(Collected data entries)
------------------------------

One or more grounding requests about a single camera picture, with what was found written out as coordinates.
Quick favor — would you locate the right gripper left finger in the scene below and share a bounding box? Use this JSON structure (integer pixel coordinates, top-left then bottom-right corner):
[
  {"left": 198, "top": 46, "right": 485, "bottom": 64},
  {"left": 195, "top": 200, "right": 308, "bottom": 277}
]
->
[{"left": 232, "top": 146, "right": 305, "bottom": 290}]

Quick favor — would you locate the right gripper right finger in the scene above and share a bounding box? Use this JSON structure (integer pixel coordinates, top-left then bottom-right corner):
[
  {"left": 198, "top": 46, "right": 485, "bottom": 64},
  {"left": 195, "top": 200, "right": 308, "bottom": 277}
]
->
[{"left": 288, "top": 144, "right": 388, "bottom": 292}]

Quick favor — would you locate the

------------------------------

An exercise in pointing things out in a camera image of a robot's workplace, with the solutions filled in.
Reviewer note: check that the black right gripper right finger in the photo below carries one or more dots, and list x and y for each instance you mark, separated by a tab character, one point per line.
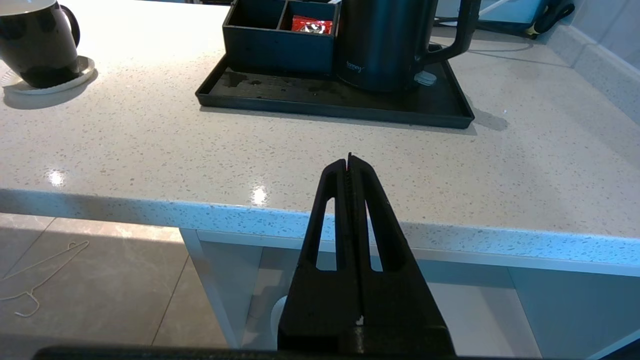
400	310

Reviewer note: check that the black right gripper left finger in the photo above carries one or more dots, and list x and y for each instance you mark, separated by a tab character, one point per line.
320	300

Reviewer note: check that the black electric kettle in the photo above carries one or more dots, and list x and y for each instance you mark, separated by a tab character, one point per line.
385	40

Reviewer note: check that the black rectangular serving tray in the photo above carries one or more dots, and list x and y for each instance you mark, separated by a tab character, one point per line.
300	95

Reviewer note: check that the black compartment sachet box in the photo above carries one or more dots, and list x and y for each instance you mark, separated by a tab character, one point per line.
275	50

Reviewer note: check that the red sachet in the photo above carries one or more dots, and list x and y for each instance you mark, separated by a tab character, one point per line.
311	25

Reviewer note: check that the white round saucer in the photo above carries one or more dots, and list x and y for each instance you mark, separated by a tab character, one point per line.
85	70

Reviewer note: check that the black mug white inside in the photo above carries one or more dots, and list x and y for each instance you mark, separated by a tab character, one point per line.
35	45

------------------------------

> _Task to complete_:
Copy out the lines of the records above in which the string "share" appears.

> _The completed task_:
Quick favor — would you locate the right gripper left finger in the scene below and share a bounding box? Use this JSON structure (integer pixel coordinates, top-left then bottom-right corner):
Quick favor — would you locate the right gripper right finger in the scene above and share a bounding box? Use this JSON structure (integer pixel coordinates, top-left then bottom-right corner):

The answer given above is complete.